Copy precisely the first line of the material below and every later line, stopping with the line that contains "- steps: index".

━━ DATASET EXTRACT ━━

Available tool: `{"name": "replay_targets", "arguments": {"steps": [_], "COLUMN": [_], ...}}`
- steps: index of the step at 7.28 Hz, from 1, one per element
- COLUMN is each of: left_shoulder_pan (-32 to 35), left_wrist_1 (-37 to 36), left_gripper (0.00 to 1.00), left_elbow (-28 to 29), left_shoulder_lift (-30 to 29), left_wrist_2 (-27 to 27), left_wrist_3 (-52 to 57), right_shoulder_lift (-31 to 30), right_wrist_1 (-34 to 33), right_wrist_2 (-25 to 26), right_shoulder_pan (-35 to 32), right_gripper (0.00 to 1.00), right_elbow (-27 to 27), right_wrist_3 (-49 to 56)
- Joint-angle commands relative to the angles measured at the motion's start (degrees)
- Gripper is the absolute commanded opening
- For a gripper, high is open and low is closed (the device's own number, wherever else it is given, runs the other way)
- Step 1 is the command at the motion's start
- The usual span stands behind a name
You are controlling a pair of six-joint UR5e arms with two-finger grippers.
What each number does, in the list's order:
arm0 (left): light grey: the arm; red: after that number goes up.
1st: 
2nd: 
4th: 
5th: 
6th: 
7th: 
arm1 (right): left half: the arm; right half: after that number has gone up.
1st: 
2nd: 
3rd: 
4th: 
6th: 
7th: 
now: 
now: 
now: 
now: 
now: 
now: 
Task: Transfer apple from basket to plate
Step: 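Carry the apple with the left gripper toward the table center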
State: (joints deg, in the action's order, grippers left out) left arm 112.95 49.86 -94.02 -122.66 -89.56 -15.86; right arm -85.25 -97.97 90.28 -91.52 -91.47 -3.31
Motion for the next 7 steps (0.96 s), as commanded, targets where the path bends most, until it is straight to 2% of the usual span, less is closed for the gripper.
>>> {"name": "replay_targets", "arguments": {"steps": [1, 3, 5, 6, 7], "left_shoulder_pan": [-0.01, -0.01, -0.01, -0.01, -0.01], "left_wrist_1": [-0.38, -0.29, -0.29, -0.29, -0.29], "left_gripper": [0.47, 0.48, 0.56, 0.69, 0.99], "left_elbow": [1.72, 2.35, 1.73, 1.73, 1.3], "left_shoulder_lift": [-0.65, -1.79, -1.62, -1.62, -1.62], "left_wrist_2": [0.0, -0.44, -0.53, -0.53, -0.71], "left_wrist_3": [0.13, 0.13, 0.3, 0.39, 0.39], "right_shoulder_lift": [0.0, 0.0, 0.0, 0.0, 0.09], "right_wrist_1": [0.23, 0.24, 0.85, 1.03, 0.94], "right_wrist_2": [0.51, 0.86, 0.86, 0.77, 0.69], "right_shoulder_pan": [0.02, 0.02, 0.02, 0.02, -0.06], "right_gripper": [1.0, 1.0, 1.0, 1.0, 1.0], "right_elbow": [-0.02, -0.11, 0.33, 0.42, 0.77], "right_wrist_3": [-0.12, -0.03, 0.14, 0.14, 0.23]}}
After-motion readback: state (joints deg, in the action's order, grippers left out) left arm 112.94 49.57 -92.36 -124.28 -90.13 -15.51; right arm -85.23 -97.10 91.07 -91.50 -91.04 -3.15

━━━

TASK SOLUTION:
Available tool: `{"name": "replay_targets", "arguments": {"steps": [_], "COLUMN": [_], ...}}`
- steps: index of the step at 7.28 Hz, from 1, one per element

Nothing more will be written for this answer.